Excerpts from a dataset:
= Beginning of Section =

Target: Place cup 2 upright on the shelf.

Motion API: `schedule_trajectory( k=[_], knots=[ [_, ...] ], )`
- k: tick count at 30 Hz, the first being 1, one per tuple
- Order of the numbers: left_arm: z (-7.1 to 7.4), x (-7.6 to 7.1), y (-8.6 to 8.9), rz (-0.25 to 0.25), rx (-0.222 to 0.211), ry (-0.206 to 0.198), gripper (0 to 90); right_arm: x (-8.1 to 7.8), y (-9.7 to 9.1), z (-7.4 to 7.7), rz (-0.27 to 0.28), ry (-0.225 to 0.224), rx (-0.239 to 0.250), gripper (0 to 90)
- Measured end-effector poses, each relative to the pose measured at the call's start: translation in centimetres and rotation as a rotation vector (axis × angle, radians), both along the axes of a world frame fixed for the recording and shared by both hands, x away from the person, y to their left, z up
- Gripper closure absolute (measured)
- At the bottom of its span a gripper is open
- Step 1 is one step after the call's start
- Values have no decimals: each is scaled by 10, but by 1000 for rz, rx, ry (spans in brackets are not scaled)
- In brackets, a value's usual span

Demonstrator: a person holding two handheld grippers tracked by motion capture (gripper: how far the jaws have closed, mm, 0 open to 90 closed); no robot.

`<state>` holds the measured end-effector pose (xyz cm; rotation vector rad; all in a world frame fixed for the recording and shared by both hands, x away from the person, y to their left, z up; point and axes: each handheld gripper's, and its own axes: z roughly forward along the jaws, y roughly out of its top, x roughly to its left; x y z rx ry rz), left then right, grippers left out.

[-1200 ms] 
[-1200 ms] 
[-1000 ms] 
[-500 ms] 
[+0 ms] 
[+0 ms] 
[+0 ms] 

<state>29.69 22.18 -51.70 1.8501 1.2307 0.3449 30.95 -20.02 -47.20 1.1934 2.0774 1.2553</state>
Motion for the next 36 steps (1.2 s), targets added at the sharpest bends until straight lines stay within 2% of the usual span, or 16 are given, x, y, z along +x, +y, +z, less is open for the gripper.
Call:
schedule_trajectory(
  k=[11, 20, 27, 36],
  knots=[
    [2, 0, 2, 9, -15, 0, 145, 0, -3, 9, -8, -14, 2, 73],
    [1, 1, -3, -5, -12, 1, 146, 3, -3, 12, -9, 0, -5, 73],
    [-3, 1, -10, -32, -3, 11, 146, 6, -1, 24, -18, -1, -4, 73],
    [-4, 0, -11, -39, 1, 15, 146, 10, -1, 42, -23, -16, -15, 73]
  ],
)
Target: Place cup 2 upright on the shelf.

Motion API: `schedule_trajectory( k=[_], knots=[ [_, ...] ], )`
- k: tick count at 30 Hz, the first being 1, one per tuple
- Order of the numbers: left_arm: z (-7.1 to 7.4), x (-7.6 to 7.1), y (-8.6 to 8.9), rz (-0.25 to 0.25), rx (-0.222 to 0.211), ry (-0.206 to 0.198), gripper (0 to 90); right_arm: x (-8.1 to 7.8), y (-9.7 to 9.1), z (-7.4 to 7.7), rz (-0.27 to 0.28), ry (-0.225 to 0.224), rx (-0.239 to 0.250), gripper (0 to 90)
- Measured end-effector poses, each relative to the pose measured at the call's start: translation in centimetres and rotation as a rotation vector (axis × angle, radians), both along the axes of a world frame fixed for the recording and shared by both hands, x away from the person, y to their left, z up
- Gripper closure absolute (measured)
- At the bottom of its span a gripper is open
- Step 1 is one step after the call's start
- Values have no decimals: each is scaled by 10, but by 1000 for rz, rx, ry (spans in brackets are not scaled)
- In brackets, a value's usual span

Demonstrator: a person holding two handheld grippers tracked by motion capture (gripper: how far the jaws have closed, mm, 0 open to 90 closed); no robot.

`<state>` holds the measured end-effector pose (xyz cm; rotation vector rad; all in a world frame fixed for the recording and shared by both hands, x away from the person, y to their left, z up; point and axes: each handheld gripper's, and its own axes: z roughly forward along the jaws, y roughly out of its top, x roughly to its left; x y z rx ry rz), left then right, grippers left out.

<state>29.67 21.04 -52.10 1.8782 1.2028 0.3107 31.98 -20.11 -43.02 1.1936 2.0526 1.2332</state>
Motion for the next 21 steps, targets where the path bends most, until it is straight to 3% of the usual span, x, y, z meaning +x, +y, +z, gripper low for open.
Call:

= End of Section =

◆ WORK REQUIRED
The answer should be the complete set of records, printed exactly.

◆ RESPONSE BOX
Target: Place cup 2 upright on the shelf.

Motion API: `schedule_trajectory( k=[_], knots=[ [_, ...] ], )`
- k: tick count at 30 Hz, the first being 1, one per tuple
- Order of the numbers: left_arm: z (-7.1 to 7.4), x (-7.6 to 7.1), y (-8.6 to 8.9), rz (-0.25 to 0.25), rx (-0.222 to 0.211), ry (-0.206 to 0.198), gripper (0 to 90); right_arm: x (-8.1 to 7.8), y (-9.7 to 9.1), z (-7.4 to 7.7), rz (-0.27 to 0.28), ry (-0.225 to 0.224), rx (-0.239 to 0.250), gripper (0 to 90)
- Measured end-effector poses, each relative to the pose measured at the call's start: translation in centimetres and rotation as a rotation vector (axis × angle, radians), both along the axes of a world frame fixed for the recording and shared by both hands, x away from the person, y to their left, z up
- Gripper closure absolute (measured)
- At the bottom of its span a gripper is open
- Step 1 is one step after the call's start
- Values have no decimals: each is scaled by 10, but by 1000 for rz, rx, ry (spans in brackets are not scaled)
- In brackets, a value's usual span

Demonstrator: a person holding two handheld grippers tracked by motion capture (gripper: how far the jaws have closed, mm, 0 open to 90 closed); no robot.

`<state>` holds the measured end-effector pose (xyz cm; rotation vector rad; all in a world frame fixed for the recording and shared by both hands, x away from the person, y to their left, z up; point and axes: each handheld gripper's, and its own axes: z roughly forward along the jaws, y roughly out of its top, x roughly to its left; x y z rx ry rz), left then right, grippers left out.

[-1200 ms] 
[-1200 ms] 
[-1000 ms] 
[-500 ms] 
[+0 ms] 
[+0 ms] 
[+0 ms] 

<state>29.69 22.18 -51.70 1.8501 1.2307 0.3449 30.95 -20.02 -47.20 1.1934 2.0774 1.2553</state>
Motion for the next 36 steps (1.2 s), targets added at the sharpest bends until straight lines stay within 2% of the usual span, or 16 are given, x, y, z along +x, +y, +z, less is open for the gripper.
Call:
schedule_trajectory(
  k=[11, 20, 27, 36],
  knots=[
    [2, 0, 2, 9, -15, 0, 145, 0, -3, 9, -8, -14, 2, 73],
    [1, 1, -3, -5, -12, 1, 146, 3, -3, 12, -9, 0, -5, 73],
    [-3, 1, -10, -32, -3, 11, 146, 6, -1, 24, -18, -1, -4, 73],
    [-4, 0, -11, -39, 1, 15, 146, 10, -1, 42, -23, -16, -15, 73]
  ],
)
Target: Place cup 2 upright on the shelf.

Motion API: `schedule_trajectory( k=[_], knots=[ [_, ...] ], )`
- k: tick count at 30 Hz, the first being 1, one per tuple
- Order of the numbers: left_arm: z (-7.1 to 7.4), x (-7.6 to 7.1), y (-8.6 to 8.9), rz (-0.25 to 0.25), rx (-0.222 to 0.211), ry (-0.206 to 0.198), gripper (0 to 90); right_arm: x (-8.1 to 7.8), y (-9.7 to 9.1), z (-7.4 to 7.7), rz (-0.27 to 0.28), ry (-0.225 to 0.224), rx (-0.239 to 0.250), gripper (0 to 90)
- Measured end-effector poses, each relative to the pose measured at the call's start: translation in centimetres and rotation as a rotation vector (axis × angle, radians), both along the axes of a world frame fixed for the recording and shared by both hands, x away from the person, y to their left, z up
- Gripper closure absolute (measured)
- At the bottom of its span a gripper is open
- Step 1 is one step after the call's start
- Values have no decimals: each is scaled by 10, but by 1000 for rz, rx, ry (spans in brackets are not scaled)
- In brackets, a value's usual span

Demonstrator: a person holding two handheld grippers tracked by motion capture (gripper: how far the jaws have closed, mm, 0 open to 90 closed); no robot.

`<state>` holds the measured end-effector pose (xyz cm; rotation vector rad; all in a world frame fixed for the recording and shared by both hands, x away from the person, y to their left, z up; point and axes: each handheld gripper's, and its own axes: z roughly forward along the jaws, y roughly out of its top, x roughly to its left; x y z rx ry rz), left then right, grippers left out.

<state>29.67 21.04 -52.10 1.8782 1.2028 0.3107 31.98 -20.11 -43.02 1.1936 2.0526 1.2332</state>
Motion for the next 21 steps, targets where the path bends most, until it is straight to 3% of the usual span, x, y, z meaning +x, +y, +z, gripper low for open.
Call:

What the exercise asked for is now complete.